NON BASTA COVID-19, ATTENZIONE POPOLO! IL MASANIELLO IMPROVVISATO E’ IN AGGUATO

    Se dico Tommaso Aniello d’Amalfi, probabilmente, questo nome, ai più potrebbe significare nulla. Non fumava il sigaro e non era neanche un lauerato (non è che per certe cose ci voglia per forza il dottorato ndr). Aveva, però, un certo carisma, questo gli va riconosciuto. Un carisma che fu tradito proprio dalle persone delle quali si fidava. Abbiate un altro poco di pazienza, a breve tutti lo riconoscerete: nacque a Napoli nel lontanissimo 1620, poco distante da Piazza del mercato. Giovane, esuberante, animo appassionato e carattere focoso. Bene, eccoci arrivati al misterioso personaggio: trattasi del leggendario Masaniello. Lui, però, nonostante una triste morte, ha lasciato qualcosa al suo popolo.

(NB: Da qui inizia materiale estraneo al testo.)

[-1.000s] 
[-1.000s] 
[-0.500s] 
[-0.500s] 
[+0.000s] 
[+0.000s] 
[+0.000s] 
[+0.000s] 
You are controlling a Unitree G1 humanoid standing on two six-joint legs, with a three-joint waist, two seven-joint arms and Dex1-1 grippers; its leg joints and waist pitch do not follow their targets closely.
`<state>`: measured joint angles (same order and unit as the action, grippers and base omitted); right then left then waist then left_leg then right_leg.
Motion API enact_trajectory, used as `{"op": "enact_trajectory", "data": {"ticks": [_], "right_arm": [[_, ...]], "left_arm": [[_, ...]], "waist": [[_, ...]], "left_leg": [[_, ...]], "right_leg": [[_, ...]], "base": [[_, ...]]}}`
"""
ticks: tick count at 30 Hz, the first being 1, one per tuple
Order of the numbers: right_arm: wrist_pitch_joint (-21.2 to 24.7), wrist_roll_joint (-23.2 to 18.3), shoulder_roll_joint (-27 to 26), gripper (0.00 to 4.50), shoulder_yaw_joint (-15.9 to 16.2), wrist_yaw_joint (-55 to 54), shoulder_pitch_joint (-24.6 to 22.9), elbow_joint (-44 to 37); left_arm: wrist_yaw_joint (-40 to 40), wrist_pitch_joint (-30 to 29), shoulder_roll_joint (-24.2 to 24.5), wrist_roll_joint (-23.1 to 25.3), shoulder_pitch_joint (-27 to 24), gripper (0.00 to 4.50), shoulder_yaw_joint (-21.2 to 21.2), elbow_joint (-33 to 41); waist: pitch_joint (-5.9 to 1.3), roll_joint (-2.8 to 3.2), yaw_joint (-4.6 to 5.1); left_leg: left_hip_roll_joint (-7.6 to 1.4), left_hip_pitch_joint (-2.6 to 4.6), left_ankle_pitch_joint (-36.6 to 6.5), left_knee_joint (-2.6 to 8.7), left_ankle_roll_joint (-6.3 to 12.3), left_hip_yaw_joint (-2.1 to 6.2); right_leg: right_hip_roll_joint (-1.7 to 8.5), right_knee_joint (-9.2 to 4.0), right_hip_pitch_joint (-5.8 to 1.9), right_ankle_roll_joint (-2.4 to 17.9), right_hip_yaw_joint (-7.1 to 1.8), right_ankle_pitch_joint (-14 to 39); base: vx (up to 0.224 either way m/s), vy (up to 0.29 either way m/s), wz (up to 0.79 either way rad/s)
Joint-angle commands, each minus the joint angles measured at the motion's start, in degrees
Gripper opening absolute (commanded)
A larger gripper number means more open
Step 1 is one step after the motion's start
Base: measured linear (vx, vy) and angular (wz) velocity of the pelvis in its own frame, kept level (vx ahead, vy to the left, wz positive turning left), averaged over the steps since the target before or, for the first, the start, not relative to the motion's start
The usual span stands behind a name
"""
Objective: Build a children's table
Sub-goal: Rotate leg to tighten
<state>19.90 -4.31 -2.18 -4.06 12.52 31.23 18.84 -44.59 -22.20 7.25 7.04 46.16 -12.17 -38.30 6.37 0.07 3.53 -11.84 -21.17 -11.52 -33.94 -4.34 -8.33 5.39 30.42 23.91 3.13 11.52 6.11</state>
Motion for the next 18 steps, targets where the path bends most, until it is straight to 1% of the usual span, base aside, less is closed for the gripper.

    Ma lui era Masaniello, quello vero.

    Ai nostri giorni, invece, di figuranti o comparse che lo scimmiottano ne troviamo a iosa. Sono tutti pronti a dire (a parole e seduti dalle loro scrivanie è semplice ndr) cosa bisogna fare. Il posto di comando è bello, dà potere. Impartire gli ordini dà autorità e autostima (ma fino a un certo punto ndr). La trincea, cari amici de ‘I Graffi sul pallone’, è tutt’altra roba.

    Un vero comandante, per essere definito tale, deve innanzitutto aver vissuto sulla sua pelle certe situazioni. In caso contrario, non potrà mai capire cosa c’è dall’altro lato della staccionata. Oggi stiamo vivendo un momento particolarissimo, storico. Forse, come dice qualcuno, il più difficile dal secondo dopoguerra. Non eravamo pronti per alcune cose, forse abbiamo sottovalutato un problema che poi si è rivelato più serio e grave del previsto. Situazioni che non tocca a me stabilire. Del resto, pur volendo, non ne avrei le qualifiche, essendo soltanto un umilissimo operaio della carta stampata.

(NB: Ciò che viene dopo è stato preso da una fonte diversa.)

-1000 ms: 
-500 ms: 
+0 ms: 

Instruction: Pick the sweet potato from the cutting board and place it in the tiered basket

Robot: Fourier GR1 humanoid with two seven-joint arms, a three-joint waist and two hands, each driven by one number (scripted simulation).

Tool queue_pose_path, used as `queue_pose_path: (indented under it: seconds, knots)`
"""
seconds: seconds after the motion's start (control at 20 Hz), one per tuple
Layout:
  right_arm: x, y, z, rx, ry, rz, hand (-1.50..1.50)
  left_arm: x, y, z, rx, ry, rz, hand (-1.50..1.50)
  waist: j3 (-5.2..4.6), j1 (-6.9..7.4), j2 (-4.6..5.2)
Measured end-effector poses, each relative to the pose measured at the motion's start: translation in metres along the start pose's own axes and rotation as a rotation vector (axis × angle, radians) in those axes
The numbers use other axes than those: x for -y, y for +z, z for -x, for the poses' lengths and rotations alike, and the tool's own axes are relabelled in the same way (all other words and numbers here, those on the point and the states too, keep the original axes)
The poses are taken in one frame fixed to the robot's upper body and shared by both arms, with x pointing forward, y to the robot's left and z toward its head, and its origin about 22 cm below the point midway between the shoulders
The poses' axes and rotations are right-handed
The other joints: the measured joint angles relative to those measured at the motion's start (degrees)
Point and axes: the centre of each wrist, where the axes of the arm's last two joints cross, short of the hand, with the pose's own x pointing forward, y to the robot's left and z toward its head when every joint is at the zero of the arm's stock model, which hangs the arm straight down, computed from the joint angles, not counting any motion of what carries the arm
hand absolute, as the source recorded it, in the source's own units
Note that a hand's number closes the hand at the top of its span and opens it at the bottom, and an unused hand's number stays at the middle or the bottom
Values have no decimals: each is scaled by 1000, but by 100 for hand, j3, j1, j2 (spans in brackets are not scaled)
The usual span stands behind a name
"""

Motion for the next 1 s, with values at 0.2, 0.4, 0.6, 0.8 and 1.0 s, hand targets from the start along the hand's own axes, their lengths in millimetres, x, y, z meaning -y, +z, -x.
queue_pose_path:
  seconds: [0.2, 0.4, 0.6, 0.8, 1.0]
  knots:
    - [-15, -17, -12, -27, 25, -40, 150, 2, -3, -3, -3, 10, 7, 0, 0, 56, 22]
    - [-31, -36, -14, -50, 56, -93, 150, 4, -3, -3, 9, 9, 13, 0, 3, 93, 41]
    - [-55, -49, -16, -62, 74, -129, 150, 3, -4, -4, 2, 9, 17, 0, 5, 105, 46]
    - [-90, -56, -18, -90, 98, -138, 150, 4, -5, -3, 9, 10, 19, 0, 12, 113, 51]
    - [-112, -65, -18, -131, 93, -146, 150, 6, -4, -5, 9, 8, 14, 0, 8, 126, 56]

    In tanti si sono sostituiti a professori, virologi, dottori e ricercatori senza averne il ruolo. In questa Italia va bene anche questo. L’importante è parlare. Ci sono medici e infermieri che combattono in prima linea contro il Covid-19. Diverse sono state le restrizioni imposte dal nostro governo: “Bisogna restare a casa” giustissimo. Noi, da buoni cittadini, che vogliono presto tornare ad una vita normale, ci atteniamo alle regole. La situazione generale, da due giorni, sembra essere leggermente migliorata. Un piccolo barlume di speranza, un raggio di luce in un tunnel dove l’uscita è ancora lontana.

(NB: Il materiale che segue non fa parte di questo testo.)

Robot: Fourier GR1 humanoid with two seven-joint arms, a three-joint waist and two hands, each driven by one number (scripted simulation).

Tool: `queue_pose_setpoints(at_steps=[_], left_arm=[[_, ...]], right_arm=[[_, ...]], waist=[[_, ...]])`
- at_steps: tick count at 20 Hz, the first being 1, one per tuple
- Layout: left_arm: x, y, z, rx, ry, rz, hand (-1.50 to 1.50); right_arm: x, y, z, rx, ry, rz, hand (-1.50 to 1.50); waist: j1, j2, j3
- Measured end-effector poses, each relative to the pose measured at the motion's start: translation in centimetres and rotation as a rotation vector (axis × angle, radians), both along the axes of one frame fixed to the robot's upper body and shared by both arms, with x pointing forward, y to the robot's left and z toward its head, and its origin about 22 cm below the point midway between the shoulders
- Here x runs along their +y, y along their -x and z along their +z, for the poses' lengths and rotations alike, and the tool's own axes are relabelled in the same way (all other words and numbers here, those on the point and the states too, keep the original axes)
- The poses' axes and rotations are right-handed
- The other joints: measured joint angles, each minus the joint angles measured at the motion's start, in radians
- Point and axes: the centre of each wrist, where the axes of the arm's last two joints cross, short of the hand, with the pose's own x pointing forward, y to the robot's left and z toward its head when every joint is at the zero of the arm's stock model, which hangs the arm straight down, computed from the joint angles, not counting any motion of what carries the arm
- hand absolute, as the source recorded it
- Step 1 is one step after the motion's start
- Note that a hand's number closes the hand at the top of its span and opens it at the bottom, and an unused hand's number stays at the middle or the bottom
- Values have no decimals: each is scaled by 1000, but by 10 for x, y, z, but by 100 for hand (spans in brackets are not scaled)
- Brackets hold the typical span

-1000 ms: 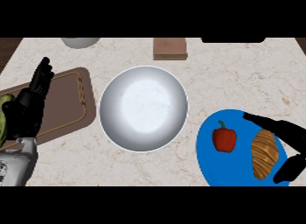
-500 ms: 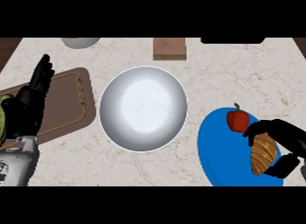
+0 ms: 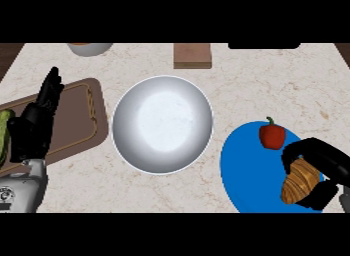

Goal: Pick the croissant from the plate and place it in the bowl

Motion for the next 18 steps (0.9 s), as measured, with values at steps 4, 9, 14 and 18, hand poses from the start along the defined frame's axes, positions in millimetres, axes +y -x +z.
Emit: queue_pose_setpoints(at_steps=[4,9,14,18], left_arm=[[4,1,-1,12,-9,-4,0],[2,0,-1,15,-10,-13,0],[4,0,-4,24,-8,2,0],[9,1,-7,31,-3,25,0]], right_arm=[[96,17,-11,-23,-27,132,150],[201,49,-13,-25,-115,235,150],[258,97,4,-62,-248,205,150],[280,129,24,-116,-336,95,150]], waist=[[3,-17,-11],[17,-23,-8],[-4,-26,-2],[-24,-28,-2]])
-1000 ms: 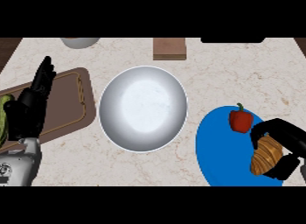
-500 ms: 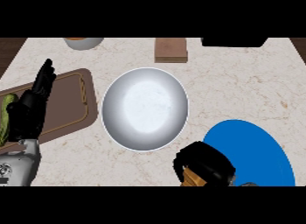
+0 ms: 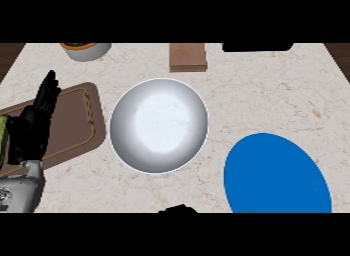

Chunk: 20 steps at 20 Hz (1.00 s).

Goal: Pick the croissant from the plate and place it in the bowl

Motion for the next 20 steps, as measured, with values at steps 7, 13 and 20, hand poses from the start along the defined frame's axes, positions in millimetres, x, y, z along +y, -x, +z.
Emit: queue_pose_setpoints(at_steps=[7,13,20], left_arm=[[3,0,2,-6,-3,5,0],[0,1,2,-18,-1,-12,0],[-6,-5,6,-33,6,-50,0]], right_arm=[[2,1,2,-56,10,-243,150],[4,1,4,-118,-10,-409,150],[28,-23,43,-164,-168,-564,150]], waist=[[-6,5,0],[16,16,0],[48,30,2]])
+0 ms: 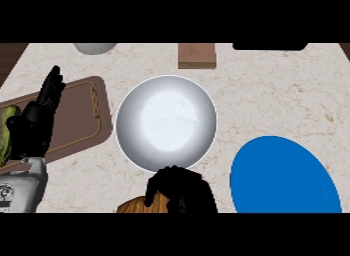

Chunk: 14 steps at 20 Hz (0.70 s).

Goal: Pick the croissant from the plate and place it in the bowl

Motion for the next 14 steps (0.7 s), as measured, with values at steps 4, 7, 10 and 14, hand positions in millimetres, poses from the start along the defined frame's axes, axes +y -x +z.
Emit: queue_pose_setpoints(at_steps=[4,7,10,14], left_arm=[[-6,-2,1,-3,4,-10,0],[-4,-3,0,-3,1,-9,0],[-6,-3,-2,-5,3,-6,0],[-7,-5,1,-7,-3,-6,0]], right_arm=[[17,-29,22,-64,-22,-68,150],[26,-61,31,-104,23,-132,150],[32,-89,32,-136,96,-191,150],[29,-128,18,-154,187,-264,150]], waist=[[5,2,1],[6,4,1],[3,4,1],[3,6,2]])
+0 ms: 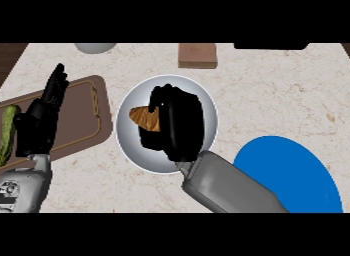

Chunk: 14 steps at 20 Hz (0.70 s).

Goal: Pick the croissant from the plate and place it in the bowl

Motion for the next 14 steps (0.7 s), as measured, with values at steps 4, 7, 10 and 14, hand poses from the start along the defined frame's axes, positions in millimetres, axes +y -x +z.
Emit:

    Sono in ballo tante vite umane, gli interessi personali vanno messi da parte: anche quelli calcistici. Certo, perché il calcio non è un mondo a sé. Il presidente della Federcalcio parla di un danno di svariati miliardi per tutto il sistema, pensa a una possibile data per riprendere a giocare.

    Forse maggio?

    Intanto, l’idea playoff non ha riscosso successo. Caro presidente, purtroppo, tutti vorrebbero sapere, ma in questo momento nulla è possibile. Anche i sindacati sono in lotta per tutelare gli operai che lavorano in fabbrica. Siamo in guerra, la cosa primaria è salvaguardare la salute dei cittadini. Il calcio miliardario può attendere.

    I calciatori non moriranno certo di fame.

    Le piccole aziende, la bottega di famiglia e tante piccole attività, questo rischio lo corrono seriamente. Quindi, buonsenso da parte di tutti e occhio al Masaniello. Il Covid -19 ha un altro ‘alleato’: un nemico che si annida tra il popolo, colui che ha la capacità verbale di suggestionare la folla. Fate attenzione a distinguere il vero Tommaso Aniello d’Amalfi da quello improvvisato. Popolo, fai attenzione: lui ti scruta, ti osserva, si nasconde e poi agisce.

    Chi? Ma si, il Masaniello che si improvvisa. Di un carisma discutibile. Ce ne sono che imperversano, sul mio territorio come in tutto il mondo.